EXERCISE PROMPT: For each line in the records that contains "wicker", make a copy.

Extracted data entries:
•••••
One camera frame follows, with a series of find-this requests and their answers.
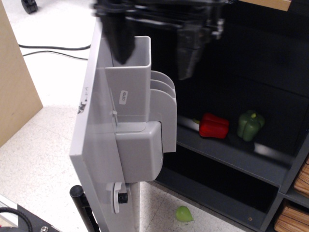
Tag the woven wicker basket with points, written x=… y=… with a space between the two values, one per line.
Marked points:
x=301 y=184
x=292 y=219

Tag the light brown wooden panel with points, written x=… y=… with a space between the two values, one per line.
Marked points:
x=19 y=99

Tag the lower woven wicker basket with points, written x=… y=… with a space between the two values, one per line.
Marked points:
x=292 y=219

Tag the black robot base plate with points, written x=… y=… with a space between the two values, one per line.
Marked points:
•••••
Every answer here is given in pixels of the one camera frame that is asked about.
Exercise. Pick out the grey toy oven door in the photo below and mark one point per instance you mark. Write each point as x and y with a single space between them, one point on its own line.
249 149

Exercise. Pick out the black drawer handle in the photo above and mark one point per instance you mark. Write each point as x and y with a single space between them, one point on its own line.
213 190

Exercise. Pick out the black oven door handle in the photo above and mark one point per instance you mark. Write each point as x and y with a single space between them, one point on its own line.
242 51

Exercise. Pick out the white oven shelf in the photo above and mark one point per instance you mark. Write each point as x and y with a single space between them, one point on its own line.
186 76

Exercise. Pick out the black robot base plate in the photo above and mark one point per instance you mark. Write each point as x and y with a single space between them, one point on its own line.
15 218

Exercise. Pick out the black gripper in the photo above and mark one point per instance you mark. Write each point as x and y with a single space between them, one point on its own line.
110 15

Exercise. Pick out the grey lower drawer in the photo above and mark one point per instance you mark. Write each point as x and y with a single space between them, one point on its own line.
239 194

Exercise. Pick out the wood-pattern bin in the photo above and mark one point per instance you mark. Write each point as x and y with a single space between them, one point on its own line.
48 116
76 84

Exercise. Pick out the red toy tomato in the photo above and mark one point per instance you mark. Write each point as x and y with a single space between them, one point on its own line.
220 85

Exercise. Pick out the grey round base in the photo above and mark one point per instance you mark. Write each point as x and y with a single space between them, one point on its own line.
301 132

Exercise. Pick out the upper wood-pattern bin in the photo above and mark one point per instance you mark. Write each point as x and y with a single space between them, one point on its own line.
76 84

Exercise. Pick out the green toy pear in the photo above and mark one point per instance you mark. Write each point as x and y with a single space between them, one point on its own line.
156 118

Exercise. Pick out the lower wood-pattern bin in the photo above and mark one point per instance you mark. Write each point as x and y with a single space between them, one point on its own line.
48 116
•••••
SOLUTION FOR THIS PROBLEM:
Tag the woven wicker basket with points, written x=… y=… with a space between the two values, one per line.
Tag the lower woven wicker basket with points, written x=… y=… with a space between the two values, one per line.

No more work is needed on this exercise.